Überdehnte Imperien (Freie Themen)

Leseratte, Mittwoch, 21.09.2022, 18:43 (vor 576 Tagen) @ Bernhard_Berlin (2713 Aufrufe)

Hallo Bernhard,

ein kurzer Einwand. Die schreibst "Dass Menschen, die seit Jahrzehnten damit beschäftigt sind, sich mit bloßen Händen Löcher zum verstecken zu graben, weil sie Angst vor ihrem eigenen Schatten haben ... Und wahrscheinlich ist es auch nicht verwunderlich, dass sie so dünnhäutig sind, dass sie wegen ein paar, im globalen und historischen Vergleich doch lächerlichen Einschränkungen, wie etwa Preissteigerungen oder Lieferengpässen, ein Gekreische anstimmen, als sei wortwörtlich der Untergang des Abendlandes gekommen, obwohl sie nach wie vor in einem der wohlhabensten und sichersten Länder dieser Welt leben, was sie aber nicht davon abhält, dieses Land nach Kräften zu verleumden und zu hassen."

Schön wäre es, wenn es so wäre. Was wäre, wenn jetzt der tipping point wäre, nach dem die Dinge endgültig ins Rutschen kämen? Viele, ich auch, sind ja auf diese "Prophezeiungen" gestoßen, weil sie selber geträumt oder gesehen haben, dass unsere Welt zerbräche. Ob es jetzt so sein könnte, müssen Ökonomen und Militärfachleute beurteilen. Und selbst wenn ich die Wärme der Zentralheizung liebe – ich weiß sehr wohl warum – oder das immense Angebot an Dingen schätze oder gar die Ordnung und die Sicherheit unseres Staates gut finde, so habe ich auch das Gefühl seit meiner Kindheit, dass alles auf Sand gebaut sein könnte. Das ist etwas anderes, als jetzt wegen einem (?) möglicherweise kaltem Winter zu zittern und deswegen in apokalyptisches Gekreische auszubrechen.

Und selbst wenn man Russland als Gesellschaftsform verachtet, wofür es gute Gründe geben mag, so mag die westliche Melange aus Hybris und Dummheit uns in den Abgrund reißen.

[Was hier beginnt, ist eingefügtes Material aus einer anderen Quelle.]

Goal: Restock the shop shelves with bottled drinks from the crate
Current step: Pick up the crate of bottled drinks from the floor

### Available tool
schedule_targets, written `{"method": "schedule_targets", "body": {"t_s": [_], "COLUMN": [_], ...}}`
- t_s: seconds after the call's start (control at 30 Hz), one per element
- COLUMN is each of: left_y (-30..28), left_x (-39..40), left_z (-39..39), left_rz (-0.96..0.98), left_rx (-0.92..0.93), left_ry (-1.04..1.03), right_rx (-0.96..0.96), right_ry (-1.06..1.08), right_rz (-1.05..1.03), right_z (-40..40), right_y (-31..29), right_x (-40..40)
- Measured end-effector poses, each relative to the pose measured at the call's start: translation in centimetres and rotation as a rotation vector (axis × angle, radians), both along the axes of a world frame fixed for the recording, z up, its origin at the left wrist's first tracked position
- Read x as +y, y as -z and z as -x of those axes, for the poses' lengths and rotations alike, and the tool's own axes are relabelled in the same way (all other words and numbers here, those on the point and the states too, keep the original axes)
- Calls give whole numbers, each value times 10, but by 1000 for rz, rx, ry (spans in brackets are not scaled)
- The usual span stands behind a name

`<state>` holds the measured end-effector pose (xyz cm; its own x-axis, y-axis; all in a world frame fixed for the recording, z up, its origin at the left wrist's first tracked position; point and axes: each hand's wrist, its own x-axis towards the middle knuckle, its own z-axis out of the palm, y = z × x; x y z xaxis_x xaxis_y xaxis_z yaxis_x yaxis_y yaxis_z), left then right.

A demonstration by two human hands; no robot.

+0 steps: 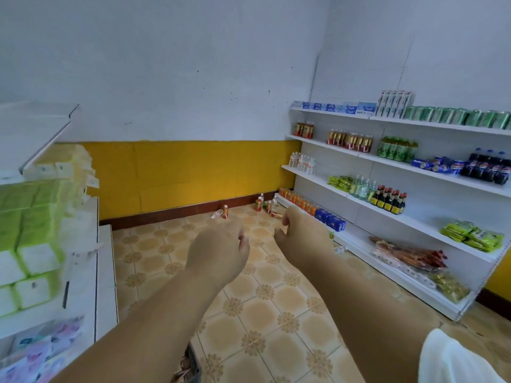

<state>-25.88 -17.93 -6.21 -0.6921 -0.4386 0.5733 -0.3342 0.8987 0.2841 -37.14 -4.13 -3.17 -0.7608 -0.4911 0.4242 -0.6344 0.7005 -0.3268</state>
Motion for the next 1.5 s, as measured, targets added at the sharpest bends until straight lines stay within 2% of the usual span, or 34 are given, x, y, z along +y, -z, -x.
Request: {"method": "schedule_targets", "body": {"t_s": [0.23, 0.53, 0.7, 0.83, 1.0, 1.33, 1.5], "left_y": [17, 48, 55, 55, 60, 100, 125], "left_x": [-86, -150, -197, -227, -260, -341, -397], "left_z": [78, 155, 220, 269, 317, 340, 347], "left_rz": [-63, -102, -81, -121, -174, -241, -312], "left_rx": [-21, -158, -155, -149, -137, -135, -152], "left_ry": [104, 86, -52, -171, -272, -428, -490], "right_rx": [-42, -148, -147, -44, -52, -140, -180], "right_ry": [-18, -81, -221, -357, -539, -795, -853], "right_rz": [67, -27, -41, -94, -132, -176, -286], "right_z": [73, 166, 246, 305, 356, 389, 390], "right_y": [15, 53, 59, 54, 56, 98, 122], "right_x": [-84, -154, -216, -262, -319, -432, -497]}}
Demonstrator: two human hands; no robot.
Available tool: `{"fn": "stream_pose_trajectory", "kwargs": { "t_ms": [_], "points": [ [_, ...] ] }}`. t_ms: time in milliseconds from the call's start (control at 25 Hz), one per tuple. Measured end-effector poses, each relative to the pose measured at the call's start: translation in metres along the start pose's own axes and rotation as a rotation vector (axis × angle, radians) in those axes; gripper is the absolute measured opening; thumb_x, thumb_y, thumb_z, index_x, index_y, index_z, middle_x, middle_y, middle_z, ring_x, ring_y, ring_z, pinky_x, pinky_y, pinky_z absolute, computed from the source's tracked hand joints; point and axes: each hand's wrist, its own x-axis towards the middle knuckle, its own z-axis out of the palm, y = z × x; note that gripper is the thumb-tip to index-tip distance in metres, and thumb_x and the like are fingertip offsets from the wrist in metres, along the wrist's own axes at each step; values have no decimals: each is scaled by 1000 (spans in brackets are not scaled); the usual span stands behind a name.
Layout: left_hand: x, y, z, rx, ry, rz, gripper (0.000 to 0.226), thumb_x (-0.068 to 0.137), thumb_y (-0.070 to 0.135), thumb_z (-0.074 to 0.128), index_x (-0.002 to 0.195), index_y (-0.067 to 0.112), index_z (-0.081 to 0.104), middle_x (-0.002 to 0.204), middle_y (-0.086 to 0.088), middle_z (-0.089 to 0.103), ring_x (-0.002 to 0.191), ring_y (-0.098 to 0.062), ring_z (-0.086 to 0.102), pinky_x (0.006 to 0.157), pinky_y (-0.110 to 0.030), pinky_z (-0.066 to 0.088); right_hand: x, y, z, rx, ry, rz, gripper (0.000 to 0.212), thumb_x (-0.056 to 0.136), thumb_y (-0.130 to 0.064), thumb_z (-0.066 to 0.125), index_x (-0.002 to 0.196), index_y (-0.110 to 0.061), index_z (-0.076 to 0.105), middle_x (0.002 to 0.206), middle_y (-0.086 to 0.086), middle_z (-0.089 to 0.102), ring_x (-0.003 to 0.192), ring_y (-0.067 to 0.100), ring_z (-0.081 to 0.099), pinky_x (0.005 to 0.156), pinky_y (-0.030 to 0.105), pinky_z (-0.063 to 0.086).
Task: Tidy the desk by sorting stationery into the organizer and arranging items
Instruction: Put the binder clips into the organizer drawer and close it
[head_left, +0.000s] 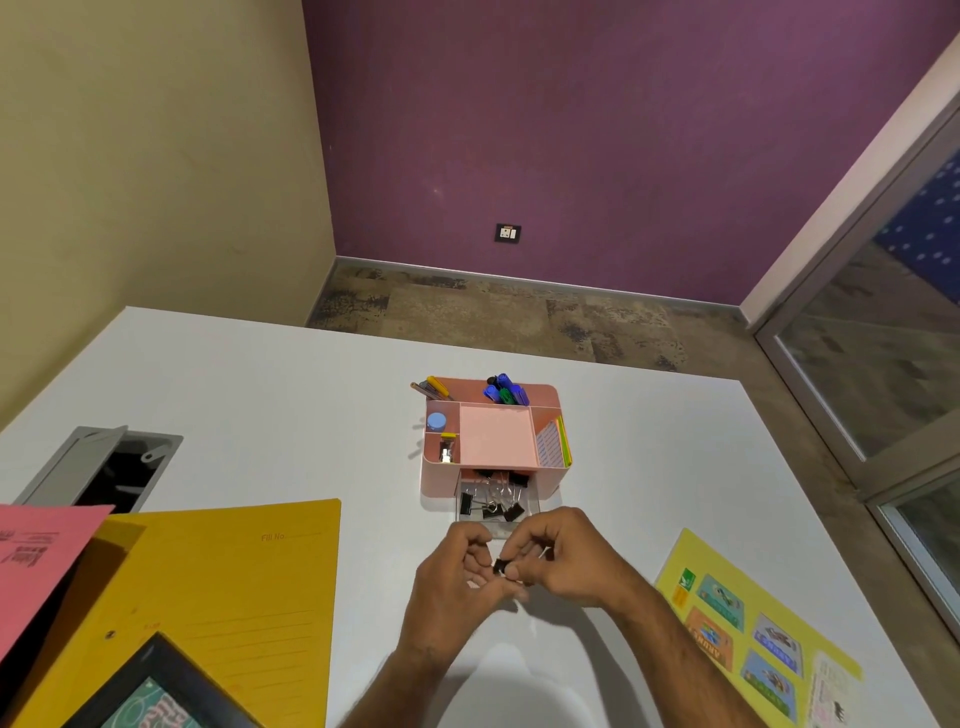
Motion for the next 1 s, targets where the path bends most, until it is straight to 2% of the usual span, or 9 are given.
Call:
{"fn": "stream_pose_trajectory", "kwargs": {
  "t_ms": [120,200,280,320,400,440,560,720,1000],
  "points": [
    [-1,-12,-12,183,17,24,66,46,61,89,82,33,42,72,10,58,65,-9,54,58,-21,48,1,-7,-3,153,137,40,22,76,-1,80,78,-23,77,73,0,74,65,11,69,64,21,55],
    [-2,-26,-20,411,89,136,55,61,72,74,80,34,39,74,15,52,68,-8,49,59,-16,38,5,-7,-6,192,301,19,26,75,-1,81,77,-27,77,74,0,75,67,12,70,66,23,56],
    [-5,-45,-26,589,111,162,44,77,72,59,101,38,48,104,15,58,97,-11,54,82,-19,40,11,-6,-6,98,419,-32,23,75,-4,81,81,-26,78,78,-6,75,71,8,70,71,22,57],
    [-7,-58,-27,679,67,137,56,82,73,49,122,34,48,131,8,53,123,-18,47,101,-27,36,15,-5,-6,8,440,-65,19,76,-6,81,84,-24,79,81,-10,75,74,7,70,73,21,57],
    [-11,-81,-27,862,-17,146,79,90,74,29,151,24,29,163,0,18,151,-22,10,120,-40,10,21,-5,-3,-194,426,-117,13,79,-12,78,89,-20,79,85,-11,75,77,6,69,78,21,57],
    [-13,-88,-27,901,-23,174,81,92,74,22,154,22,25,165,-1,9,152,-20,2,120,-43,4,24,-7,-2,-285,400,-129,13,81,-13,75,92,-19,79,89,-9,76,80,6,68,80,22,56],
    [-15,-89,-27,964,-55,179,79,92,73,21,154,23,25,164,-2,10,152,-21,7,118,-47,6,34,-11,0,-474,303,-118,15,87,-14,69,99,-16,77,100,-2,76,91,15,67,88,24,52],
    [-14,-85,-28,971,-63,158,84,88,77,17,155,26,22,164,-1,6,152,-20,4,118,-48,6,49,-11,3,-649,178,-82,19,87,-6,62,98,-15,75,102,2,73,91,20,66,86,32,56],
    [-12,-88,-27,1015,-69,151,85,87,78,22,154,25,26,164,-2,10,152,-22,8,117,-48,9,55,-5,7,-772,132,-69,25,88,-6,60,104,-17,74,106,3,73,94,21,66,85,30,56]
  ]
}}
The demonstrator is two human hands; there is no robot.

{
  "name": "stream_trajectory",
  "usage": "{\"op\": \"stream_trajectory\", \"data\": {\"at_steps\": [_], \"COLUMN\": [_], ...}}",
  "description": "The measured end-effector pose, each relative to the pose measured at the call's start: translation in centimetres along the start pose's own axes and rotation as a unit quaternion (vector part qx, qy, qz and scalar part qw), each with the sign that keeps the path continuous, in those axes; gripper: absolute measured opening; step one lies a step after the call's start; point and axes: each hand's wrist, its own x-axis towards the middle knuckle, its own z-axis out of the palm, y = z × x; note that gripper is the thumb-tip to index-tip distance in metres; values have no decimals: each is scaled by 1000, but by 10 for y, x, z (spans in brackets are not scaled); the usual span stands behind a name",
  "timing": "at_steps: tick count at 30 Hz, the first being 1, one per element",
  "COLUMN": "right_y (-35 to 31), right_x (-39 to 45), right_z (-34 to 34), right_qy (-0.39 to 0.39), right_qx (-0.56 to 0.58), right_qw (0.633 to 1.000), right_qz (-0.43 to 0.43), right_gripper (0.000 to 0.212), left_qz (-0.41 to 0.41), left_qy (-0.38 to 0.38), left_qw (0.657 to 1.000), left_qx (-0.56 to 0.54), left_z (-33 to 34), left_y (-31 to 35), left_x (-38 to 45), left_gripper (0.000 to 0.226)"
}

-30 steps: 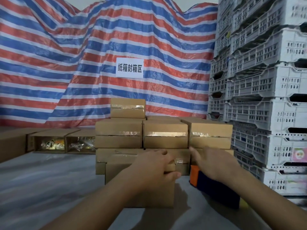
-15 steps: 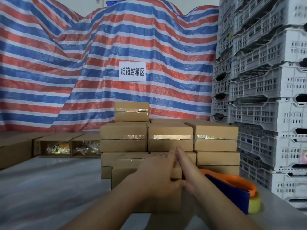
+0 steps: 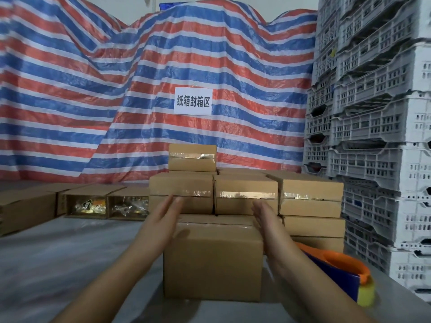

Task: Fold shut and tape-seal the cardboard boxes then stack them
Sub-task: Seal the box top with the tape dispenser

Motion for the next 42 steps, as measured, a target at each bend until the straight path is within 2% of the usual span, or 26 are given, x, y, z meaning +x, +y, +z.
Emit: {"op": "stream_trajectory", "data": {"at_steps": [2, 5, 9, 11, 13, 16, 18, 21, 25, 30, 36, 40, 42], "right_y": [4, 9, 19, 25, 25, 28, 30, 29, 31, 35, 45, 43, 31], "right_x": [-6, -9, -20, -23, -29, -42, -49, -52, -54, -51, -50, -54, -58], "right_z": [8, 8, 9, 11, 13, 4, -2, 0, 4, 1, 2, 3, 4], "right_qy": [-2, 13, 33, 54, 61, 18, 4, -5, -57, -47, -23, -5, 22], "right_qx": [18, 70, 123, 134, 130, 79, 2, -97, -144, -148, -165, -166, -163], "right_qw": [1000, 997, 987, 980, 979, 991, 999, 995, 987, 986, 984, 982, 978], "right_qz": [10, 41, 95, 135, 145, 104, 41, -2, -41, -55, -59, -91, -126], "right_gripper": [63, 36, 46, 58, 70, 77, 73, 78, 96, 88, 100, 90, 80], "left_qz": [-95, -167, -218, -233, -245, -197, -159, -135, -113, -92, -79, -57, -34], "left_qy": [-25, -20, 7, 2, -20, -59, -79, -129, -145, -87, -91, -55, -23], "left_qw": [993, 973, 955, 950, 944, 964, 978, 975, 971, 986, 990, 993, 995], "left_qx": [-66, -159, -202, -207, -221, -169, -112, -121, -150, -108, -79, -82, -86], "left_z": [6, 14, 18, 19, 17, 6, -3, -8, -9, -1, -1, 0, 2], "left_y": [-18, -35, -33, -33, -37, -39, -41, -50, -51, -44, -40, -38, -25], "left_x": [-4, -12, -20, -23, -27, -31, -34, -38, -42, -47, -53, -53, -50], "left_gripper": [75, 66, 44, 51, 76, 103, 110, 114, 94, 72, 81, 79, 71]}}
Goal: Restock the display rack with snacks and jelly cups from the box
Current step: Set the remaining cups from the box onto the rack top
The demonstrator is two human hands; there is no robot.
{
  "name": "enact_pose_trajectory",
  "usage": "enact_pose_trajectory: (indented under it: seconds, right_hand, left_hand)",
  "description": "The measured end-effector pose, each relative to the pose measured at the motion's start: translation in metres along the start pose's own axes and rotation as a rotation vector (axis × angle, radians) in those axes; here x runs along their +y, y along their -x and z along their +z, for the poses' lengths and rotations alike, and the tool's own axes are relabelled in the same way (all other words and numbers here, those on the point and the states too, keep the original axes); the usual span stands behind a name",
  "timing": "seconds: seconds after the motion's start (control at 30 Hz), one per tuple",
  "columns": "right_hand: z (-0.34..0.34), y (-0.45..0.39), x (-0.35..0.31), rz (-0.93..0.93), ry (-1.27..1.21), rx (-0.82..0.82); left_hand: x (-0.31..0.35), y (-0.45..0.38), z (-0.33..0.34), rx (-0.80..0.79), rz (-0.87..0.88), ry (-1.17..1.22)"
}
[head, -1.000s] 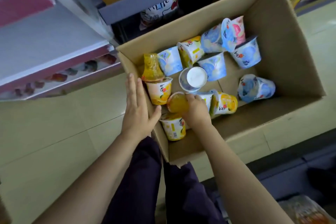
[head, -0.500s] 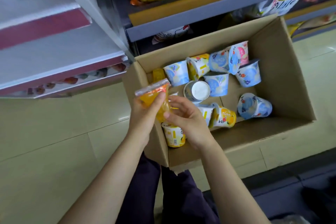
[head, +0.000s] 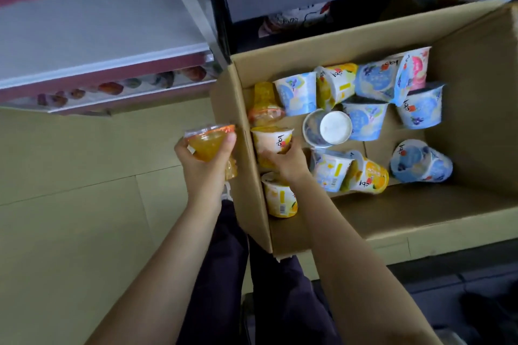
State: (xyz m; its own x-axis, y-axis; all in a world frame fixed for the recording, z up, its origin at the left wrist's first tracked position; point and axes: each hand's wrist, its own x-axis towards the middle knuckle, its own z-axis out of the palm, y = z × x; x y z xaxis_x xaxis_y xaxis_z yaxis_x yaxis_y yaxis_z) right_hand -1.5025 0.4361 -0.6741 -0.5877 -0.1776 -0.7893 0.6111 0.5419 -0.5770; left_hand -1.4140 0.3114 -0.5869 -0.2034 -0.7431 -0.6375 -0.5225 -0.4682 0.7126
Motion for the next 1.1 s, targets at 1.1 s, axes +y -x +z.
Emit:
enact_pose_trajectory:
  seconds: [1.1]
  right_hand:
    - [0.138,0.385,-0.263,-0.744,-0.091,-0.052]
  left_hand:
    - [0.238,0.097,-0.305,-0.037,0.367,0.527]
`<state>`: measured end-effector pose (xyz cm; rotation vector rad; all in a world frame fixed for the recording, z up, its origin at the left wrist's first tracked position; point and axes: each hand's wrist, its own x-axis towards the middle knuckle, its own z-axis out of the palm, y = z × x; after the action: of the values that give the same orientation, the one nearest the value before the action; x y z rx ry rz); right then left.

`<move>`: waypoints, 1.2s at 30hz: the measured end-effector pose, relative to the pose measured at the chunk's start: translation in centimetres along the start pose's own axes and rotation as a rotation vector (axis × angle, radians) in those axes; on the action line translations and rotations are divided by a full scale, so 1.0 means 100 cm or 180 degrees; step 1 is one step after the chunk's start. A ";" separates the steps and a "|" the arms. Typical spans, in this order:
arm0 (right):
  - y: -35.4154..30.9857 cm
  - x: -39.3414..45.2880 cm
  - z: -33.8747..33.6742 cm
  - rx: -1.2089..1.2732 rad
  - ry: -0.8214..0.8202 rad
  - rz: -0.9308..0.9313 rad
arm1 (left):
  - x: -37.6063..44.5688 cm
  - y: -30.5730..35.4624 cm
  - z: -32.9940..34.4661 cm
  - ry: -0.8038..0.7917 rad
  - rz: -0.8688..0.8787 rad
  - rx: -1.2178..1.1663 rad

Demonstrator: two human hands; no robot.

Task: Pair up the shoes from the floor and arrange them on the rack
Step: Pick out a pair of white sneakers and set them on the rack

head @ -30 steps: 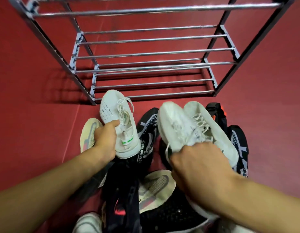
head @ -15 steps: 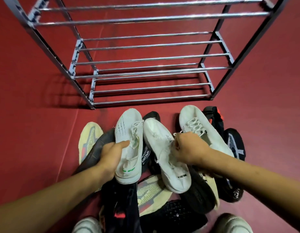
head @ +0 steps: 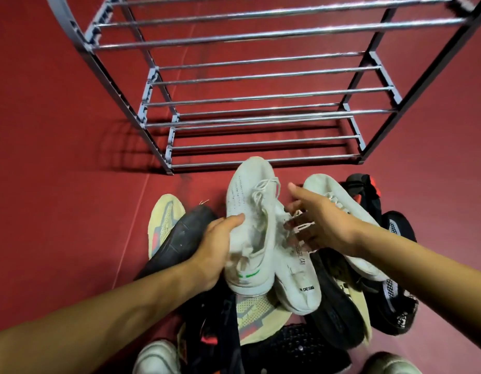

Man mag ja annehmen, dass alles in der Ukraine irgendwie zu gewinnen sei, aber wir wissen ja kaum, wie es wirklich am Boden aussieht. Alles, was wir im Forum haben, sind Berichte, die aus der Presse stammen, von Zeitungen und Sendern, die kaum noch Reporter vor Ort und vielleicht auch wenig Lust haben, ein drohendes Fiasko vorherzusehen. Erinnerst du dich an Afghanistan? Wie schnell Kabul letztes Jahr fiel? Wie wenig der plötzliche Zusammenbruch der vom Westen gestützten Regierung gesehen wurde?

Nein, das hat auf den ersten Blick wenig mit den Prophezeiungen zu tun. Die sehen nur, dass irgendwann hier alles zusammenbricht, bei uns, und anderswo auch. Ich bin ein älterer Mann, ich habe vieles im Leben geschenkt bekommen, wovon ich immer geträumt habe. Ich habe keine feuchten Träume, dass endlich hier diese liberale Welt zerbräche und wieder Zucht und Ordnung herrsche. Was ich sehe ist, dass der stolze Turm des Westens, der sich so hoch erheben will, einsturzgefährdet ist. Nicht heute, nicht morgen, aber wie sich die Dinge seit letztem Sommer entwickelt haben, ist kein gutes Omen.